10 Eylül 2017 Pazar

Katilin Doğuşu: bölüm 1• Kısa Korku Hikayesi - Korku Merkezim

Louis her sabah olduğu gibi bu sabahta çantasını alıp, okula gitmek için dışarı çıktı.

Okula doğru yürürken, ayakları geri geri gidiyordu. Her gün işkence çekmek ile aynı şeydi, Louis için okul. Okulda ne bir arkadaşı ne de konuştuğu birileri vardı. Birisi onunla konuşmak istese hemen onu yanından kovuyordu. Ayrıca derslerde de başarılı sayılmazdı. Onun için okul kölelikten farklı bir şey değildi. O köleliğe karşıydı.

Okula doğru keyifsizce gitti. Eskimiş, kırılmaya yüz tutmuş kapıdan içeri girdi. Sınıfına girip, sırasına başını koyarak rahat bir uykuya anında daldı. Okul sıraları artık onun yatağıydı. Okul bitip zil çalana kadar bir kez bile kafasını kaldırmamıştı. Zil çaldığında uykusunu almış bir şekilde dışarı çıktı. Esen sert rüzgâra karşı siyah montunun önünü kapatıp, eve giden yolda hızlı adımlarla yürümeye başladı.

İçinde neden olduğunu bilmediği büyük bir endişe vardı. Neden olduğunu bilmiyordu ancak, eve giden her bir adımda içindeki sıkıntı biraz daha büyüyordu.

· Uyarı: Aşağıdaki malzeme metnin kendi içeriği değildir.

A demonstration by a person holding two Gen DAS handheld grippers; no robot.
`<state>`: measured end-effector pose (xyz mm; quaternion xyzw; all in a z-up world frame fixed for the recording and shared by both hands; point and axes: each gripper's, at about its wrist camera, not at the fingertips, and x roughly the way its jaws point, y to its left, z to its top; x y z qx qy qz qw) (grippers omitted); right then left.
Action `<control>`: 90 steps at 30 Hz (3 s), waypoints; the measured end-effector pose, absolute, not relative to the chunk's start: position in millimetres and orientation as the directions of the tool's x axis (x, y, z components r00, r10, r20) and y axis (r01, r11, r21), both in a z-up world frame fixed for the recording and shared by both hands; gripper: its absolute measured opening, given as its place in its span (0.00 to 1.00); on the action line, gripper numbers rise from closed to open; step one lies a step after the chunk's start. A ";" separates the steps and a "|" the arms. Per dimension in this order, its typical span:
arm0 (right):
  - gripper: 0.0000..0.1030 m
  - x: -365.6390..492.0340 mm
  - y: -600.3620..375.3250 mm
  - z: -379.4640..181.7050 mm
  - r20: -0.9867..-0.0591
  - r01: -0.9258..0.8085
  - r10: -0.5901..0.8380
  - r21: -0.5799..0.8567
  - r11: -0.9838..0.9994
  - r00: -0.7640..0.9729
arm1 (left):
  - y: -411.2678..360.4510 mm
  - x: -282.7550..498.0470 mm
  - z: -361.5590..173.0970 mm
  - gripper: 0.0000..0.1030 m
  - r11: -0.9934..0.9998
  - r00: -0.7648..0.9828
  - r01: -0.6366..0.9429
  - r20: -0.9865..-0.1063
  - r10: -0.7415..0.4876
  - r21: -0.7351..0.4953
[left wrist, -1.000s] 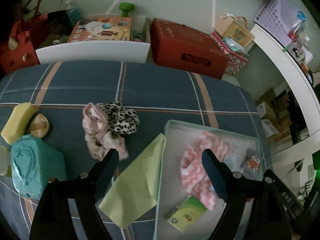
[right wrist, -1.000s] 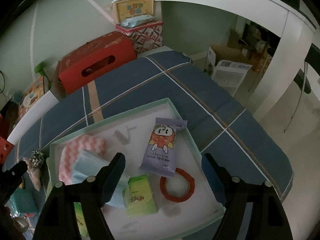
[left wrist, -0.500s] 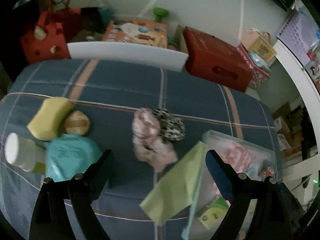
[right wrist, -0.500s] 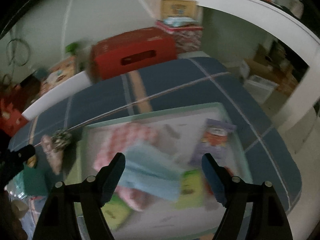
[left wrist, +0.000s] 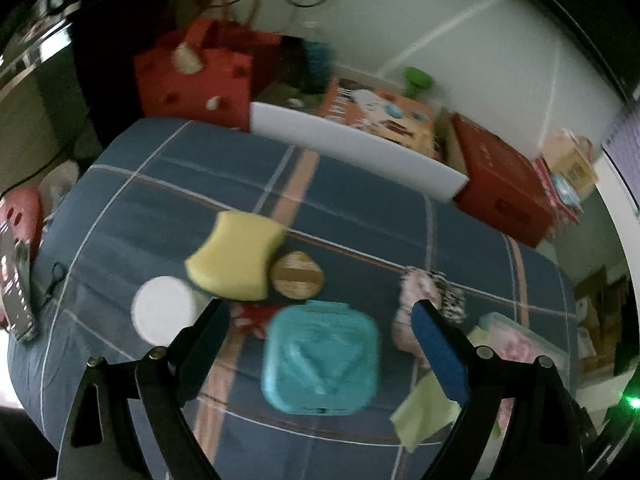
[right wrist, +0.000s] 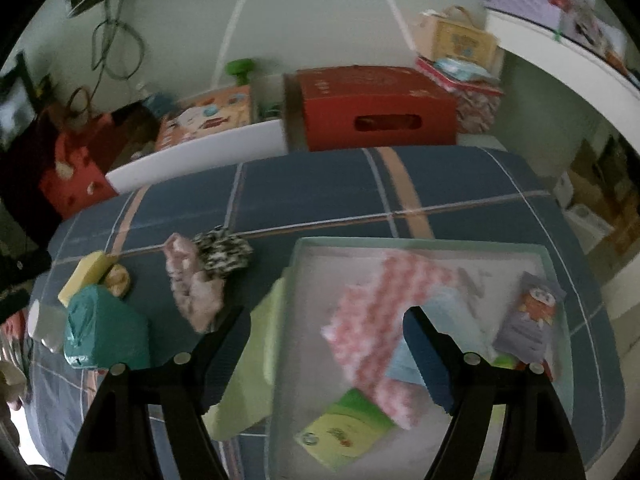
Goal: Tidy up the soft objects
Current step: 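Withdraw both grippers from the tray toward the pile, then grasp the yellow sponge with the left gripper while the right grasps the pink cloth, then carry the sponge and pink cloth into the tray and open both grippers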
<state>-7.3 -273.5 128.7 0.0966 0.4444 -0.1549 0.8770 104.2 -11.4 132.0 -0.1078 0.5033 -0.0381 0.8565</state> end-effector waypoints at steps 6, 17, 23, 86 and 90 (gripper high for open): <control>0.79 6.7 -241.3 123.2 -0.819 0.303 -0.170 0.004 0.953 0.548 | 20.1 104.0 128.7 0.90 0.963 0.489 -0.101 -0.856 -0.169 -0.248; 0.79 30.7 -211.0 121.1 -0.807 0.246 -0.135 0.012 0.969 0.575 | 51.3 113.3 127.3 0.90 0.961 0.478 -0.126 -0.864 -0.159 -0.246; 0.79 51.5 -212.9 107.1 -0.827 0.263 -0.046 0.125 0.957 0.561 | 58.9 141.8 116.2 0.89 0.972 0.413 -0.082 -0.895 -0.168 -0.220; 0.12 -10.8 -324.9 150.6 -0.772 0.492 -0.151 0.230 0.840 0.617 | -122.4 154.2 156.4 0.58 0.899 0.205 0.362 -0.919 -0.336 -0.247; 0.12 -31.5 -364.1 148.5 -0.787 0.583 -0.202 0.232 0.779 0.583 | -166.6 141.1 148.8 0.58 0.868 0.162 0.428 -0.923 -0.348 -0.252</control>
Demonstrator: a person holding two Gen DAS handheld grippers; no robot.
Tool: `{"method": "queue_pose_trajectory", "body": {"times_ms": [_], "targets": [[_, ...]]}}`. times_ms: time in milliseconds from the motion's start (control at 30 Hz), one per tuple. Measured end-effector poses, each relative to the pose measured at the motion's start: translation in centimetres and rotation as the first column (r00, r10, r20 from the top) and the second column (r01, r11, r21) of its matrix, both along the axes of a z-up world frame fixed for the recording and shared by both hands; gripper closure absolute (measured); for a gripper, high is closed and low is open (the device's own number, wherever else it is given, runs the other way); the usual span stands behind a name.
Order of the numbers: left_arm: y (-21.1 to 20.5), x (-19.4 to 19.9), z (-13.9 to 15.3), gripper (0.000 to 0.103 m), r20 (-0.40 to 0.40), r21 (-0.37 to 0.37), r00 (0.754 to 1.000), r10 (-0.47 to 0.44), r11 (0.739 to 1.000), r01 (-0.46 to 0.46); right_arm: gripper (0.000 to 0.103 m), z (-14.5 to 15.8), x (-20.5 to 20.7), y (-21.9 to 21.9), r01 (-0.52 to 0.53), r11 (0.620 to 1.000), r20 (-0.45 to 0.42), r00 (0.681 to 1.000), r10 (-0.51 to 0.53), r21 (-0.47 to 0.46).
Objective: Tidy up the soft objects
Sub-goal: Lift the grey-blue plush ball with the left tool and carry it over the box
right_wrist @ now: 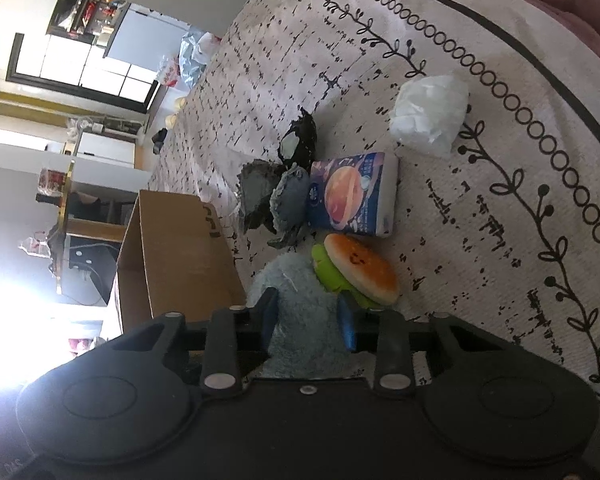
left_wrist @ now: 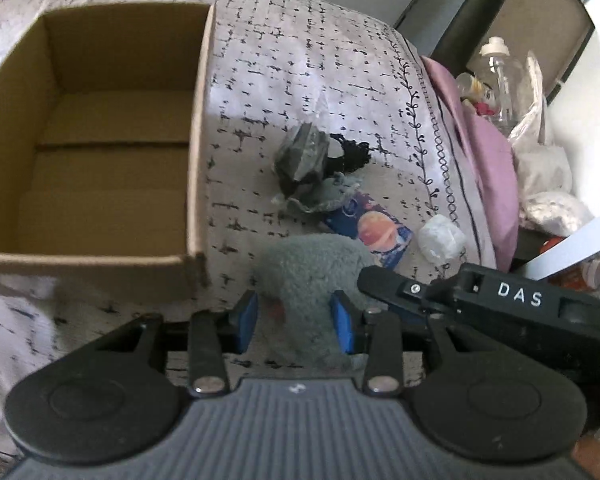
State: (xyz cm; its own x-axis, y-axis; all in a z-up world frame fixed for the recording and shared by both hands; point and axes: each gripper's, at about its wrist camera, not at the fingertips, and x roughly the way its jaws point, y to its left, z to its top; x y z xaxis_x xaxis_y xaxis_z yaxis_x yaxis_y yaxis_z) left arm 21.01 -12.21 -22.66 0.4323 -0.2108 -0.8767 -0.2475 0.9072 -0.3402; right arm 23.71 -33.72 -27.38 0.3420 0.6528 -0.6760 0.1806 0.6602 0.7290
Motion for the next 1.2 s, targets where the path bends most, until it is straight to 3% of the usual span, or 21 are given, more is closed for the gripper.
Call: {"method": "queue_pose_trajectory", "body": {"times_ms": [133,367,900,1200], "targets": [[0.5,0.4,-0.6,0.064,0.010,-0.081,0.999,0.046,0.996,-0.045,0.080,-0.6,-0.2,-0.9,0.033,0.998,-0.034,0.999,-0.032,0.057],[0.8,0.9,1.0,0.068,0.066,-0.144,0.998,0.015,0.990,-0.005,0.082,0.2,-0.8,-1.9,0.082,0.984,-0.061,0.995,-0.073,0.158],[4.2,0.0,6.8,0.069,0.187,-0.112,0.982,0.000,0.993,0.021,0.082,5.8,0.4,2.4,0.008,0.987,0.055,0.998,-0.017,0.163],[7.1,-1.4,8.6,0.069,0.229,-0.141,0.973,0.028,0.990,0.004,0.082,8.0,0.1,5.2,-0.031,0.989,0.094,0.995,0.017,0.145]]}}
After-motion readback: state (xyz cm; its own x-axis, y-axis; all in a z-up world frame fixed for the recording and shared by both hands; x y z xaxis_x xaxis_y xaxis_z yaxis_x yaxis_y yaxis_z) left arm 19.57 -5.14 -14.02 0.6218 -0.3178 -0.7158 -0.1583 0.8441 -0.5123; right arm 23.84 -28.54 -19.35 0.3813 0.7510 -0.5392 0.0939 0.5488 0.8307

Eve vardığında zili çaldı. Birkaç sonsuz gibi gelen saniye boyunca içeriden hiçbir ses gelmedi. Ardından kapıya yaklaşan adımlar duyulmaya başladı. Kapıyı yavaş bir şekilde Louis'in annesi açmıştı. Annesine bakınca gözlerinin sanki ağlamış gibi kıpkırmızı olduğunu gördü. Ayrıca yüzünde sanki zorla oraya oturtulmuş gibi duran bir gülümseme vardı. Louis içeri girene kadar kapının önünde hiçbir şey demeden bekledi. İçeri girince ise kapıyı kapatıp, oturma odasına doğru ayaklarını sürüye sürüye halsiz bir şekilde gitti. Ardından oturma odasının kapısını kapatıp kilitledi.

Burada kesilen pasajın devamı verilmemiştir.